Healthcare workers around the globe are confronting this disease on many fronts. The anesthesiologist, in particular, is encountering this virus in the operating room and intensive care unit and during urgent or emergent intubations. Patients are primarily presenting with pulmonary manifestations, frequently requiring advanced oxygen support including an advanced airway. Due to the highly contagious nature of COVID-19, most of the concern for medical personnel has focused on minimizing exposure during intubation. Prophylactic measures have included donning adequate personal protective equipment (PPE) and using video laryngoscopes to maintain distance from the airway. Also, many anesthesiology departments have implemented dedicated intubation teams to allow for effective airway management and decrease unnecessary exposure.

Although reducing exposure of medical personnel is of obvious importance, there has been a dearth of literature discussing clinical strategies during the induction and intubation of COVID-19 patients. Importantly, optimizing the intubation process could reduce exposure by reducing time at the bedside. In this editorial, the authors briefly will review the pertinent physiology of COVID-19, understand the anesthetic implications, and provide a number of strategies to induce and intubate a COVID–positive patient efficiently and safely.

COVID-19 Pathophysiology

Coronavirus disease 2019 is caused by a coronavirus genetically related to the virus that caused the severe acute respiratory syndrome outbreak of 2003. Most patients present with respiratory symptoms ranging from nonproductive coughs with fever to shortness of breath and hypoxia in severe cases. The virus, which is contracted primarily through respiratory droplets, possesses spike proteins that bind to angiotensin-converting enzyme 2 (ACE2) receptors. These receptors are located in the lower respiratory tract and serve as the entry point for severe acute respiratory syndrome coronavirus 2. Histologic analysis demonstrates diffuse lymphocytic infiltrates, hyaline membrane development, and abnormal pneumocytes. These may be the result of direct cellular injury and/or activation of an immune cascade. Patients can develop hypoxic respiratory failure secondary to pneumonia, pneumonitis, or acute respiratory distress syndrome.3

Unfortunately, COVID-19 is not solely a pulmonary disease. Patients have presented with cardiac symptoms and an acute decrease in their ventricular function. Myocardial injury, indicated by cardiac biomarkers, has been seen in the setting of a cytokine storm or as the primary manifestation. Postulated mechanisms of a viral cardiomyopathy include myocyte apoptosis secondary to hypoxia, cytokine storm–induced myocardial injury, or direct infection from ACE2 activity. Lastly, pulmonary vasoconstriction secondary to significant hypoxia and hypercarbia could exacerbate any right ventricular dysfunction.
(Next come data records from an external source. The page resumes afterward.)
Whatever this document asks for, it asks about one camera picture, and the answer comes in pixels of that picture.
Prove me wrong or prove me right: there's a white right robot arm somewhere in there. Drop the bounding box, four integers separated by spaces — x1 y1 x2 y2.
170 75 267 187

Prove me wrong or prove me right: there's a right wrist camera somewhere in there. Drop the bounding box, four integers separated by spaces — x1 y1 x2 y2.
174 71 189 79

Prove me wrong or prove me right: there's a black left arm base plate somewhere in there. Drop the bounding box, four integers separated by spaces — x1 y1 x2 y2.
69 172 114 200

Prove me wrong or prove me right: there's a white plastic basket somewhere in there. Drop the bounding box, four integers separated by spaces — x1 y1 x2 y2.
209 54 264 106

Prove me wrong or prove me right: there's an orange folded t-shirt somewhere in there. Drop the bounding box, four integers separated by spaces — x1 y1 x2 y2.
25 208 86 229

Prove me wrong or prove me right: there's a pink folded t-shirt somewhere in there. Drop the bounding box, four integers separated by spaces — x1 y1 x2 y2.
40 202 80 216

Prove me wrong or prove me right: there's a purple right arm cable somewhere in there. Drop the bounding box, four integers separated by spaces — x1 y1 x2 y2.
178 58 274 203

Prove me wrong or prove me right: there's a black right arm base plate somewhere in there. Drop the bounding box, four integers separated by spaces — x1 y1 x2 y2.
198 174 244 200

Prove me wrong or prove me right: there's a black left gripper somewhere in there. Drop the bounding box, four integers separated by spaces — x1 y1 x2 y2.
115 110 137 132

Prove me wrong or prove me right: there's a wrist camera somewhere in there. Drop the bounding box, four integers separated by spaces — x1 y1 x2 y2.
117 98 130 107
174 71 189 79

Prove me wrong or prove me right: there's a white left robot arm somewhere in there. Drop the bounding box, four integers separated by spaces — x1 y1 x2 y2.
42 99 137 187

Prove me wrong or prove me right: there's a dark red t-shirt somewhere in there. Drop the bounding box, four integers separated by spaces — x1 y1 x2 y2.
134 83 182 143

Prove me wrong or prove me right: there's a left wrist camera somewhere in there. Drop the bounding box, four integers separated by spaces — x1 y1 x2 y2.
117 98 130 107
Angiotensin-converting enzyme 2 receptors, present on cardiomyocytes, are also prevalent on endothelial cells throughout the body. Attachment to the receptor may result in downregulation of ACE2, causing unopposed angiotensin II activity. Angiotensin-converting enzyme 2 counterbalances angiotensin II by promoting anti-inflammation, antioxidation, and vasodilation. Unchecked angiotensin II could injure tissues via a proinflammatory, prothrombotic, vasoconstrictive state. Tissue injury could result in endothelial dysfunction mirroring that seen in septic or distributive shock.

The autonomic nervous system is intertwined intimately in the response to sepsis. The parasympathetic system works by an efferent inflammatory reflex to attenuate the inflammatory response. On the other hand, the adrenergic sympathetic system is proinflammatory via catecholamines. However, after an initial surge, stores of catecholamines can become depleted, resulting in septic shock.

The kidneys also are implicated, possibly due to tubular epithelial expression of ACE-2. Acute kidney injury (AKI) is occurring in a significant percentage of hospitalized patients and is associated with increased mortality. Acute kidney injury is demonstrated by elevated creatinine and blood urea nitrogen levels. The exact mechanism of renal injury is unknown, but could be due to direct viral injury, hypoxia, decreased renal perfusion, or the systemic inflammatory response.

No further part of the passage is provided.